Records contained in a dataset
- - -

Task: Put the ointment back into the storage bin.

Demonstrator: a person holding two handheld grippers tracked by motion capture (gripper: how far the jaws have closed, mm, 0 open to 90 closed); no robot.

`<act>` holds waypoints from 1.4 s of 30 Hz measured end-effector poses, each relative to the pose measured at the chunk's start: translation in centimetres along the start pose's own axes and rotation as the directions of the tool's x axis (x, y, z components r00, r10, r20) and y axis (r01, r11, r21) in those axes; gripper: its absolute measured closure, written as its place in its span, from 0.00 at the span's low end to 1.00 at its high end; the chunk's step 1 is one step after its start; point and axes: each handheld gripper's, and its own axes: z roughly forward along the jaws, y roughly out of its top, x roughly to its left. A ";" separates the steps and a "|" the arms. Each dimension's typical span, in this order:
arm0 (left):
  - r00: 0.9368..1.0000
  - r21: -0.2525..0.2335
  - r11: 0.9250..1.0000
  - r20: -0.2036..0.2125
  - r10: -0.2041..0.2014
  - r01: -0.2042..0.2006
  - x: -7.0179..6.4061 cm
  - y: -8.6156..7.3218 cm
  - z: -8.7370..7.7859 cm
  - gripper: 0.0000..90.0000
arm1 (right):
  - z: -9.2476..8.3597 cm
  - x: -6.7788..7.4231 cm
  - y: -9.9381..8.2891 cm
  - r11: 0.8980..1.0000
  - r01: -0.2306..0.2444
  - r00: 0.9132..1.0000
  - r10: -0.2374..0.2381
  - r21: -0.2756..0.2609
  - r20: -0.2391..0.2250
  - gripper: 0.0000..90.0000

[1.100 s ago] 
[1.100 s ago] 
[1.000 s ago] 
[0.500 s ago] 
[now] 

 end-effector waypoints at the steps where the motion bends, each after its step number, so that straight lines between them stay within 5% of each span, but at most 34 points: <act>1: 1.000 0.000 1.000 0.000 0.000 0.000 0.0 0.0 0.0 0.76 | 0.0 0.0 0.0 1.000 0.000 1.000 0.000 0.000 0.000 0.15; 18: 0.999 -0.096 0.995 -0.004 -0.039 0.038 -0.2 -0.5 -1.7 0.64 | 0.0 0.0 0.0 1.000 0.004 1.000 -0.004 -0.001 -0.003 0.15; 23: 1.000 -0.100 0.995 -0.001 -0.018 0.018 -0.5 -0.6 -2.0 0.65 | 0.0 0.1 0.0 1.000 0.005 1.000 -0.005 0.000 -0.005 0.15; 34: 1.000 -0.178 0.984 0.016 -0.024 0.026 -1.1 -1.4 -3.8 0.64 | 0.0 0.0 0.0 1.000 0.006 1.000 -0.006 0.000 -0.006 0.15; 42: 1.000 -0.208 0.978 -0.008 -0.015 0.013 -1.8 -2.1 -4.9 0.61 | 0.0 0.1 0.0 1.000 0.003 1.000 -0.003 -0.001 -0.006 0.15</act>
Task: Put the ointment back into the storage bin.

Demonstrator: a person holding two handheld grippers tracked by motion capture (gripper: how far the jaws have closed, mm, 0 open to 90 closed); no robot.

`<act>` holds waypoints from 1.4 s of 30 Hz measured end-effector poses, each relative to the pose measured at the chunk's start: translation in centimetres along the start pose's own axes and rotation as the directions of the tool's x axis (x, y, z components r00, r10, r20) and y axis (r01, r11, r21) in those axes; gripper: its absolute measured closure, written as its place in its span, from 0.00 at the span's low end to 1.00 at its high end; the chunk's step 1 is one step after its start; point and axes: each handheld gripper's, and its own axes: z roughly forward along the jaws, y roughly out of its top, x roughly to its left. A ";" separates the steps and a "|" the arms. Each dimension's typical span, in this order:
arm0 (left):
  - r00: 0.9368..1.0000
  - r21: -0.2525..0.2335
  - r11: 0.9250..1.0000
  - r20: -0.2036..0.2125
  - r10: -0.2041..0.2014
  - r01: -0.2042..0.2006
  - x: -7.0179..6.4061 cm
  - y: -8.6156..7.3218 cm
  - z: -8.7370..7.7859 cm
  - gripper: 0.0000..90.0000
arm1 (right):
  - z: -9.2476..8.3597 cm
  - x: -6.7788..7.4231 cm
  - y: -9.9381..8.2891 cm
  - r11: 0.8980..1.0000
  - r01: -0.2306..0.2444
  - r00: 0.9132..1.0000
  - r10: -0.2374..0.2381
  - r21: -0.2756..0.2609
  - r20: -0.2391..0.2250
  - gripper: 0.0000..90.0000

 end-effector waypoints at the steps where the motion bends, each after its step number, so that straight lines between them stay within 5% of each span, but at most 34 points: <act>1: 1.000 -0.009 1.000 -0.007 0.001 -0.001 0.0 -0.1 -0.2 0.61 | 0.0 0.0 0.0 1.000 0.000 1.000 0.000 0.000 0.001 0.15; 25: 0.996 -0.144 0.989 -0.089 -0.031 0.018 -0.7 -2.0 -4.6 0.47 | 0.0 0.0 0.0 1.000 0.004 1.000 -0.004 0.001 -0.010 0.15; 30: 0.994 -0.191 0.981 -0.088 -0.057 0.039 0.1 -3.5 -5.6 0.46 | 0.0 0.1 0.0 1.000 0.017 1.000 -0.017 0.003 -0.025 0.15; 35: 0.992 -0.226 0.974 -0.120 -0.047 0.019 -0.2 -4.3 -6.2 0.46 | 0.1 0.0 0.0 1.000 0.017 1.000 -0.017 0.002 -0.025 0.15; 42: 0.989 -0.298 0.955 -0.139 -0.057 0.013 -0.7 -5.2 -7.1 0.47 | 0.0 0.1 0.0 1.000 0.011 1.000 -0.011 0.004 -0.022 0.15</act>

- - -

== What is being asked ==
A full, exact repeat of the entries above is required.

== Problem solution ==
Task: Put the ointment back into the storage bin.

Demonstrator: a person holding two handheld grippers tracked by motion capture (gripper: how far the jaws have closed, mm, 0 open to 90 closed); no robot.

`<act>` holds waypoints from 1.4 s of 30 Hz measured end-effector poses, each relative to the pose measured at the chunk's start: translation in centimetres along the start pose's own axes and rotation as the directions of the tool's x axis (x, y, z components r00, r10, r20) and y axis (r01, r11, r21) in those axes; gripper: its absolute measured closure, written as its place in its span, from 0.00 at the span's low end to 1.00 at its high end; the chunk's step 1 is one step after its start; point and axes: each handheld gripper's, and its own axes: z roughly forward along the jaws, y roughly out of its top, x roughly to its left. A ";" separates the steps and a "|" the arms. Each dimension's typical span, in this order:
arm0 (left):
  - r00: 0.9368..1.0000
  - r21: -0.2525..0.2335
  - r11: 0.9250..1.0000
  - r20: -0.2036..0.2125
  - r10: -0.2041..0.2014
  - r01: -0.2042..0.2006
  - x: -7.0179..6.4061 cm
  - y: -8.6156..7.3218 cm
  - z: -8.7370..7.7859 cm
  - gripper: 0.0000..90.0000
arm1 (right):
  - z: -9.2476..8.3597 cm
  - x: -6.7788..7.4231 cm
  - y: -9.9381..8.2891 cm
  - r11: 0.8980..1.0000
  - r01: -0.2306..0.2444
  - r00: 0.9132..1.0000
  - r10: -0.2374..0.2381
  - r21: -0.2756..0.2609
  - r20: -0.2391..0.2250
  - gripper: 0.0000..90.0000

[1.100 s ago] 
[1.100 s ago] 
[1.000 s ago] 
[0.500 s ago] 
[now] 

 end-effector waypoints at the steps where the motion bends, each after its step number, so that straight lines between them stay within 5% of each span, but at most 34 points: <act>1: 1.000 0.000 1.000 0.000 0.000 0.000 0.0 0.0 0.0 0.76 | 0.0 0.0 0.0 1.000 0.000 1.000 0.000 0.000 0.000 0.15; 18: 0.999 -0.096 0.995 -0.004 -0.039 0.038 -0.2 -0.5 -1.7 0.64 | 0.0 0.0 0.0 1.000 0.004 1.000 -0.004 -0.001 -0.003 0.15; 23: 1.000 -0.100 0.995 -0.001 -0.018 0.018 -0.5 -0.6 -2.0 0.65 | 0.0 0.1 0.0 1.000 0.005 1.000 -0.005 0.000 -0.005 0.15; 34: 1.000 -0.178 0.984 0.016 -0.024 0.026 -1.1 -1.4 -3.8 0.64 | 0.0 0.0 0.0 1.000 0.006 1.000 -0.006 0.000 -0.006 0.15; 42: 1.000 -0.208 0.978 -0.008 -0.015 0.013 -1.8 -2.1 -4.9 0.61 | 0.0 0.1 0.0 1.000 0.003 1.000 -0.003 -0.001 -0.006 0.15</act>
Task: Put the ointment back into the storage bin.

Demonstrator: a person holding two handheld grippers tracked by motion capture (gripper: how far the jaws have closed, mm, 0 open to 90 closed); no robot.

`<act>` holds waypoints from 1.4 s of 30 Hz measured end-effector poses, each relative to the pose measured at the chunk's start: translation in centimetres along the start pose's own axes and rotation as the directions of the tool's x axis (x, y, z components r00, r10, r20) and y axis (r01, r11, r21) in those axes; gripper: its absolute measured closure, written as its place in its span, from 0.00 at the span's low end to 1.00 at its high end; the chunk's step 1 is one step after its start; point and axes: each handheld gripper's, and its own axes: z roughly forward along the jaws, y roughly out of its top, x roughly to its left. A ";" separates the steps and a "|" the arms. Each dimension's typical span, in this order:
arm0 (left):
  - r00: 0.9368..1.0000
  - r21: -0.2525..0.2335
  - r11: 0.9250..1.0000
  - r20: -0.2036..0.2125
  - r10: -0.2041..0.2014
  - r01: -0.2042..0.2006
  - x: -7.0179..6.4061 cm
  - y: -8.6156..7.3218 cm
  - z: -8.7370..7.7859 cm
  - gripper: 0.0000..90.0000
arm1 (right):
  - z: -9.2476..8.3597 cm
  - x: -6.7788..7.4231 cm
  - y: -9.9381..8.2891 cm
  - r11: 0.8980..1.0000
  - r01: -0.2306..0.2444
  - r00: 0.9132..1.0000
  - r10: -0.2374..0.2381
  - r21: -0.2756..0.2609
  - r20: -0.2391..0.2250
  - gripper: 0.0000..90.0000

 end-effector waypoints at the steps where the motion bends, each after its step number, so that straight lines between them stay within 5% of each span, but at most 34 points: <act>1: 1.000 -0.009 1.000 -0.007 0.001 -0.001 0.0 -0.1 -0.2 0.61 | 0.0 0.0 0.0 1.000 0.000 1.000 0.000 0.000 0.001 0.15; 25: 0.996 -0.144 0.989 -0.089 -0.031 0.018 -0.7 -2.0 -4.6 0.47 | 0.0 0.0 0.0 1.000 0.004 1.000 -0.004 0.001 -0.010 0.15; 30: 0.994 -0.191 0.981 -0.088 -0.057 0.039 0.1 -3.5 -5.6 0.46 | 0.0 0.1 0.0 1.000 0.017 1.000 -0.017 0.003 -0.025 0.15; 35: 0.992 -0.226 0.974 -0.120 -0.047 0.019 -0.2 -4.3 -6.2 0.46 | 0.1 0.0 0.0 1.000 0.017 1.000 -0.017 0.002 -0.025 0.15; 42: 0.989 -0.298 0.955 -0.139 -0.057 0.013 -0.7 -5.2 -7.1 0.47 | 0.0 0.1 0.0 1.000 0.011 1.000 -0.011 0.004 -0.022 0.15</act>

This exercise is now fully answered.